Algunos medios se han encargado de difundir en estos días de vivas y goles opiniones que cierran esfínteres de tal modo que ni un hilo podría entrar por ellos. Algunas, afirman que en la reunión de Sitges del Bielderberg se dio luz verde a la agresión, y otros, más directamente, han anunciado la cosa como altamente probable, desde Castro a algún que otro participante en el G-8 de Canadá, pasando por el propio Director General de la AIEA, Mohamed el Baradei, quien ha advertido de su dimisión si tal ataque se llegara a verificar. La cosa, se vea como se vea, pinta en bastos, y no queda claro ni el cómo ni el porqué son tan importantes las dos bombas atómicas que en el peor de los casos pudiera producir Irán, cuando hay más de cincuenta mil desperdigadas por todo el mundo en manos de irresponsables que sí las han usado contra poblaciones civiles, como es el caso de EEUU, o tuvieron la tentación de hacerlo, como lo es el de Gran Bretaña contra Buenos Aires en el curso de las Guerras Malvinas.

Encoje el ombligo pensar en las consecuencias de semejante despropósito. Hay líderes que ya advierten públicamente o de tapadillo que Irán no es precisamente un gato persa y para atacarles no tendrán los invasores tendidas a sus pies alfombras con arabescos, sino que muy bien podría ser que el gato fuera un tigre que con sus rugidos además despertara el conflicto coreano (donde ya tienen los EEUU su Maine, seguramente trucado al efecto), y hasta despertar al gran mandarín, quien en cualquier caso, si se produjera ese desventurado ataque, va a ver reducidos drásticamente, si no cortados, todos sus suministros de crudo, que es decir que será condenado al subdesarrollo y al conflicto interno. De ser así y llevarse a cabo esta intolerable agresión, los que dicen y repiten que la implantación del Gobierno Mundial requiere este paso previo, tendrían toda la razón del mundo, pues que los excedentes humanos van a ser liquidados en un decir Jesús y los mampuestos de ese ansiado poder mundial de ciertas elites colocados sobre las ruinas.

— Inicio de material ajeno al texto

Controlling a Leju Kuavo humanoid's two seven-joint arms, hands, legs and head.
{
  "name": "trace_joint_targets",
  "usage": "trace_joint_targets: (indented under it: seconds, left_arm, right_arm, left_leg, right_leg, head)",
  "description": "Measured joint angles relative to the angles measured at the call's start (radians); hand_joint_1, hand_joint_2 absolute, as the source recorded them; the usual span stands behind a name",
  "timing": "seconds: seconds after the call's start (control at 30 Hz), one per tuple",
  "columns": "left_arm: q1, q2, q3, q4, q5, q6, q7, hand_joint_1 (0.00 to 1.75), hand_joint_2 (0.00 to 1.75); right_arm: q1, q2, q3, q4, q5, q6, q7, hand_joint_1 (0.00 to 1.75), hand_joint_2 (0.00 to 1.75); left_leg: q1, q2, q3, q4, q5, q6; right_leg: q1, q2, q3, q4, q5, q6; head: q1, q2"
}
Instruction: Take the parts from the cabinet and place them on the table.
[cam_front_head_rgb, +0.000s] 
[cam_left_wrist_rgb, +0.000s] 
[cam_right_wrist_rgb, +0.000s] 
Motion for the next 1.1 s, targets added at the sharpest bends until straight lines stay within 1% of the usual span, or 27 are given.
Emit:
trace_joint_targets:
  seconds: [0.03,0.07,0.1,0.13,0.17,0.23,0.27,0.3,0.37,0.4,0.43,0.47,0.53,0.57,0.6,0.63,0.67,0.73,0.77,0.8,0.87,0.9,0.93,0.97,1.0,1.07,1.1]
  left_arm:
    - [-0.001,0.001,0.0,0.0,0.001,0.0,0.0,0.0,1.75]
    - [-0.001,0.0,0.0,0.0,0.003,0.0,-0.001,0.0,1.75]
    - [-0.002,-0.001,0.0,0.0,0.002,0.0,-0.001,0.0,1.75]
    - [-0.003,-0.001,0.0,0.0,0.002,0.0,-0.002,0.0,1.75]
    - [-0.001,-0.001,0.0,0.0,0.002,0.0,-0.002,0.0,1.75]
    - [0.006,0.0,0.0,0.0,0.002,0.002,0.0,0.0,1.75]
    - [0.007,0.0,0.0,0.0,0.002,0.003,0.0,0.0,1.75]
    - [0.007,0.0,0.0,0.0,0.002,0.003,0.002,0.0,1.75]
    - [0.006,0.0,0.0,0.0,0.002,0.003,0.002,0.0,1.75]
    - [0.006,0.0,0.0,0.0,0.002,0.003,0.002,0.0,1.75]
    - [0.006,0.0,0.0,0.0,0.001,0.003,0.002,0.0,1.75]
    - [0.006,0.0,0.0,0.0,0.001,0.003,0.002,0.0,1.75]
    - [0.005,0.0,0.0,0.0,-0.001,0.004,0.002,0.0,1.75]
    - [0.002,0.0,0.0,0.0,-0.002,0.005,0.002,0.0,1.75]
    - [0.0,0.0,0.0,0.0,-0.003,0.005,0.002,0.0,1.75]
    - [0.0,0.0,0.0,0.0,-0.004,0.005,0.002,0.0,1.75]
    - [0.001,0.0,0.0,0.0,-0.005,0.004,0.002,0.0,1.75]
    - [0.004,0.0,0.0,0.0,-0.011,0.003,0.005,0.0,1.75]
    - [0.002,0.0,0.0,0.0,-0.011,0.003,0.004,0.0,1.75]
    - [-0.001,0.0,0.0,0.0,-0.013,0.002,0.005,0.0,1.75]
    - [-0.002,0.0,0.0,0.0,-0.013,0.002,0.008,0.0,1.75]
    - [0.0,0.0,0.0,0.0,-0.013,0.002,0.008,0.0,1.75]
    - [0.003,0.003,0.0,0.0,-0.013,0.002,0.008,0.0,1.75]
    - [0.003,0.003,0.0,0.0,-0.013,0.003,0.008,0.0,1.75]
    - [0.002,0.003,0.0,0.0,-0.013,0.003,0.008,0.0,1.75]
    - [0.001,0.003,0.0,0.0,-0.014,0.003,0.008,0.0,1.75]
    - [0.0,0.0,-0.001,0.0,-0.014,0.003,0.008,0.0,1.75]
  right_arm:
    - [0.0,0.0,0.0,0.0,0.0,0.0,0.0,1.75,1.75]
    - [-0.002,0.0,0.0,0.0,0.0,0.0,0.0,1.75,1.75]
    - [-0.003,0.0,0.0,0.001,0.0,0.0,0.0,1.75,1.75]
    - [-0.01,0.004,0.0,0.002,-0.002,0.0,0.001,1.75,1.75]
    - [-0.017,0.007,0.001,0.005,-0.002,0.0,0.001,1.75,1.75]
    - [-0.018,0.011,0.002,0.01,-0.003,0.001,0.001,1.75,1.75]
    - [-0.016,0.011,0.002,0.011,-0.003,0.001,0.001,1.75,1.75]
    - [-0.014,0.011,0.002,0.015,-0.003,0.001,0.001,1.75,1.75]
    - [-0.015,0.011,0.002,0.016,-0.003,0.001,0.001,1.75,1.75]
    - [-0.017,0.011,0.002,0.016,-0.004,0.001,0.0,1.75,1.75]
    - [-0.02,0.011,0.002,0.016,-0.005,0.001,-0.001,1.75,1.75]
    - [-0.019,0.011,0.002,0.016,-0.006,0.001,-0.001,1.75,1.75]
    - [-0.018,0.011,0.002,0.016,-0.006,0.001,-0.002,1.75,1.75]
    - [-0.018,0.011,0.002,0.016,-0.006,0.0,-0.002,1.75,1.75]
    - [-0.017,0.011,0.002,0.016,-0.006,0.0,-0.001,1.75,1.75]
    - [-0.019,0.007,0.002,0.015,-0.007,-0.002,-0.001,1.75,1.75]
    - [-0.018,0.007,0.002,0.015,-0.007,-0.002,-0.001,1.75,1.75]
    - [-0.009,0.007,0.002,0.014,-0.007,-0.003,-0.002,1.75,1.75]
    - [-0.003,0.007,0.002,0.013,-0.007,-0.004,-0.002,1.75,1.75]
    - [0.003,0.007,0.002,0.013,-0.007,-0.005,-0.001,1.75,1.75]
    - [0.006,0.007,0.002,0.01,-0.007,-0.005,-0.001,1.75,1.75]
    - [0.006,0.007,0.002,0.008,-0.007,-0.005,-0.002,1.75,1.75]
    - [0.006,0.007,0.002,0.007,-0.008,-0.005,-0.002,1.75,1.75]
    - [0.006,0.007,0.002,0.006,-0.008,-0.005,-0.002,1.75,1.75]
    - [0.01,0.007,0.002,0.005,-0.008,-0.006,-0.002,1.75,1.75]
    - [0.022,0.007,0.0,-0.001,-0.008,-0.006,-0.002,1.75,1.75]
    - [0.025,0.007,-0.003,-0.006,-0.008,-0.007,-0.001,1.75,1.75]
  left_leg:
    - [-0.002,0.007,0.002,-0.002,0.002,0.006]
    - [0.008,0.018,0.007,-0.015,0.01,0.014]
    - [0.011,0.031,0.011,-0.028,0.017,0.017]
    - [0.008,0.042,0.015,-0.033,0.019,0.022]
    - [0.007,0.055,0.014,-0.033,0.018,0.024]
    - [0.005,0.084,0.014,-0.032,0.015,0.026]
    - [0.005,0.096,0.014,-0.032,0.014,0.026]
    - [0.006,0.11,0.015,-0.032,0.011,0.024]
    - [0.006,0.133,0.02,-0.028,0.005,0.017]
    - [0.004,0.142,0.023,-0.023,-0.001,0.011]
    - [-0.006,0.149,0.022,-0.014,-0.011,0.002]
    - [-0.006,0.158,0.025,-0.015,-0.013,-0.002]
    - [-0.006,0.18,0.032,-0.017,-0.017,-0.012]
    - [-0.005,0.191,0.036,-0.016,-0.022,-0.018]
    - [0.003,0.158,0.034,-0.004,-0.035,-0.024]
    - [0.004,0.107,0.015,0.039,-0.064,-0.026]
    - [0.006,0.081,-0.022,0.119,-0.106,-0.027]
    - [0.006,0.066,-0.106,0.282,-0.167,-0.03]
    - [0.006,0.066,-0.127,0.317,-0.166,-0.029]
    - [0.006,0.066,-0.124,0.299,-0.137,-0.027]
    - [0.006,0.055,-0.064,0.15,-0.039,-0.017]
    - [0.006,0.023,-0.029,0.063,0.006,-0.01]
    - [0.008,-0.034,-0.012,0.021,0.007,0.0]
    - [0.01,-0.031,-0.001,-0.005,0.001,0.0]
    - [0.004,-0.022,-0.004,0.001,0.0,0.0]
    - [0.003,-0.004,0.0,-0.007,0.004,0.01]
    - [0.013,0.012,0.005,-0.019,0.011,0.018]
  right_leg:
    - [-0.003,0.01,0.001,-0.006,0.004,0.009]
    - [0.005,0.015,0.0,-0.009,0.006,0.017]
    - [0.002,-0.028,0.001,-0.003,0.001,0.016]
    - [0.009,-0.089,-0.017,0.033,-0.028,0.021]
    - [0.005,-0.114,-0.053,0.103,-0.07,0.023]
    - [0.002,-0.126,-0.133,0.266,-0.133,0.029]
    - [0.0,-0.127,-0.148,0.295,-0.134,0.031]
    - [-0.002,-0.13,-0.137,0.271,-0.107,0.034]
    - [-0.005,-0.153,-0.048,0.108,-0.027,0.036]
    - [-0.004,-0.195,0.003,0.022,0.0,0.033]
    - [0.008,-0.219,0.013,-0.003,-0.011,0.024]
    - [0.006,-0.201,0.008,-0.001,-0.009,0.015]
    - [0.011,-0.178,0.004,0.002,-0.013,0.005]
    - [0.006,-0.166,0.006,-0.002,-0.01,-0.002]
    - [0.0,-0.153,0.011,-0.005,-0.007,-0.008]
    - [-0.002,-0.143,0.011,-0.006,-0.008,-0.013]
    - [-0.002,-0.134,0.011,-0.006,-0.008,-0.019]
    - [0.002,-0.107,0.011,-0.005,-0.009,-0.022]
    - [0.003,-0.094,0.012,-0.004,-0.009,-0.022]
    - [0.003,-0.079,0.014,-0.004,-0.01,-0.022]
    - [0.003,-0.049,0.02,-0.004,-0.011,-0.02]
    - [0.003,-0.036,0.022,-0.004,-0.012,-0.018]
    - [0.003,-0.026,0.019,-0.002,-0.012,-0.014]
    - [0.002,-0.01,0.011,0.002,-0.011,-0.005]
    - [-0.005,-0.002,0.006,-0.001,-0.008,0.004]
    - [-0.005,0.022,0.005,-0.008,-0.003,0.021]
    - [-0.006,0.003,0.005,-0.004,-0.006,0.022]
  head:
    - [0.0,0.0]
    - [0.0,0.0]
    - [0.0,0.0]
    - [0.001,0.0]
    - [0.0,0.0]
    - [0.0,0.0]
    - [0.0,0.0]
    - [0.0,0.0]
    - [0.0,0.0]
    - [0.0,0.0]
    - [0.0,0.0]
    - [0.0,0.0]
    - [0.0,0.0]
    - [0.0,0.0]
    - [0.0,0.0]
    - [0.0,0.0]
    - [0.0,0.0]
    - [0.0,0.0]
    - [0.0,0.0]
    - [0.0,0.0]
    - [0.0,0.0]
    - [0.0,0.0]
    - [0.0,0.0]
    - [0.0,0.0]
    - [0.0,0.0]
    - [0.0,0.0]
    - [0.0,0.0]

A la chita callando se han ido completando en los últimos meses las etapas de este plan que, se quiera o no, nos afecta de lleno: maniobras militares, recepción de provisiones, contactos entre las autoridades israelitas con Rusia (para que no entregue los S-300), EEUU, Arabia Saudita, EAU, la ONU, etc., y, por supuesto, sin olvidarse de la actualización de la maquinaria bélica con la implementación de los últimos y más sofisticados medios, pudiera ser que incluido el HAARP, al que se le atribuyen los últimos desmanes climáticos que están teniendo lugar en Irán. Cuando todos los políticos lo desmienten, es la hora de agarrar bien firme la cartera, y tanto Obama como Netanyahu, además de otros personajes de la línea oficial, niegan insistentemente una vez y otra lo que nadie les ha preguntado siquiera.

Puede que para los norteamericanos la guerra sea la forma en la que Dios les enseña geografía, pero, por estar a su lado, sus actos son nuestros actos y sus consecuencias las nuestras, si bien es más que posible que suframos las consecuencias nada más, pues que sus bases en España son logísticamente capitales y, en consecuencia, un objetivo prioritario de sus enemigos. La neutralidad en ese conflicto por venir, que ni siquiera es nuestro, es, a la vista del panorama, sencillamente imposible sostener: estamos condenados de antemano.